_Available data:_
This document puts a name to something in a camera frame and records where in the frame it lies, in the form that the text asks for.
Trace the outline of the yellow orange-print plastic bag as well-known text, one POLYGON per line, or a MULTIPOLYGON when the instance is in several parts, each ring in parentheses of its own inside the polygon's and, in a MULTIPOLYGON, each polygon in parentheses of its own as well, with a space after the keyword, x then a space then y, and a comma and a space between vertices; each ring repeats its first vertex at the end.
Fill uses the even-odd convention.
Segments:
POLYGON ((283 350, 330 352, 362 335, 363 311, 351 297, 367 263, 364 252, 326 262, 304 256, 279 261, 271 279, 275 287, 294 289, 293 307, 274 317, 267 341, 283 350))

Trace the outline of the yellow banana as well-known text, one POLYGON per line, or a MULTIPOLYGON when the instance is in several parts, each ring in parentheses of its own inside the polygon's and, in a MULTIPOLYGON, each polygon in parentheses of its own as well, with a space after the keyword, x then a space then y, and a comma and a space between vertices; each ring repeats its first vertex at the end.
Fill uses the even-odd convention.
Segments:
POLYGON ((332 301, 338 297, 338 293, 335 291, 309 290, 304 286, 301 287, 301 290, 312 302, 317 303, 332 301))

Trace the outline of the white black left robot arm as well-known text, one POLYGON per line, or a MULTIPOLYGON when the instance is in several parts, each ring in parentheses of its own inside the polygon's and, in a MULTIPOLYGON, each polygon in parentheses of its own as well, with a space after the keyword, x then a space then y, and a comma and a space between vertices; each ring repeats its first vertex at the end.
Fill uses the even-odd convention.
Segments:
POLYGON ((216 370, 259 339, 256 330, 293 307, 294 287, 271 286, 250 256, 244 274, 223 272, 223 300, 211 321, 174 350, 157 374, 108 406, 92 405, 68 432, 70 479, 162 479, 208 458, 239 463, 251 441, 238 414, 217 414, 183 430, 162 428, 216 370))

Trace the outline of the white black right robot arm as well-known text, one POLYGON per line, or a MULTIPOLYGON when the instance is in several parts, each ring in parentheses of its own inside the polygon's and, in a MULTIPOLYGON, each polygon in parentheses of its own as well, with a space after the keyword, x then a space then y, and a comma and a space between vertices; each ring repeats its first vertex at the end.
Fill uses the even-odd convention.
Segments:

_What you are asked to do:_ Would you please give back all of the material above exactly as it stands?

_Written solution:_
This document puts a name to something in a camera frame and records where in the frame it lies, in the form that the text asks for.
Trace the outline of the yellow orange-print plastic bag as well-known text, one POLYGON per line, or a MULTIPOLYGON when the instance is in several parts, each ring in parentheses of its own inside the polygon's and, in a MULTIPOLYGON, each polygon in parentheses of its own as well, with a space after the keyword, x then a space then y, and a comma and a space between vertices; each ring repeats its first vertex at the end.
Fill uses the even-odd convention.
Segments:
POLYGON ((283 350, 330 352, 362 335, 363 311, 351 297, 367 263, 364 252, 326 262, 304 256, 279 261, 271 279, 275 287, 294 289, 293 307, 274 317, 267 341, 283 350))

Trace the outline of the yellow banana as well-known text, one POLYGON per line, or a MULTIPOLYGON when the instance is in several parts, each ring in parentheses of its own inside the polygon's and, in a MULTIPOLYGON, each polygon in parentheses of its own as well, with a space after the keyword, x then a space then y, and a comma and a space between vertices; each ring repeats its first vertex at the end.
Fill uses the even-odd convention.
Segments:
POLYGON ((332 301, 338 297, 338 293, 335 291, 309 290, 304 286, 301 287, 301 290, 312 302, 317 303, 332 301))

Trace the outline of the white black left robot arm as well-known text, one POLYGON per line, or a MULTIPOLYGON when the instance is in several parts, each ring in parentheses of its own inside the polygon's and, in a MULTIPOLYGON, each polygon in parentheses of its own as well, with a space after the keyword, x then a space then y, and a comma and a space between vertices; each ring repeats its first vertex at the end.
Fill uses the even-odd convention.
Segments:
POLYGON ((216 370, 259 339, 256 330, 293 307, 294 287, 271 286, 250 256, 244 274, 223 272, 223 300, 211 321, 174 350, 157 374, 108 406, 92 405, 68 432, 70 479, 162 479, 208 458, 239 463, 251 441, 238 414, 217 414, 183 430, 162 428, 216 370))

Trace the outline of the white black right robot arm as well-known text, one POLYGON per line, or a MULTIPOLYGON when the instance is in several parts, each ring in parentheses of its own inside the polygon's and, in a MULTIPOLYGON, each polygon in parentheses of its own as well, with a space after the keyword, x then a space then y, and a comma and a space between vertices; each ring repeats its first vertex at the end.
Fill uses the even-odd convention.
Segments:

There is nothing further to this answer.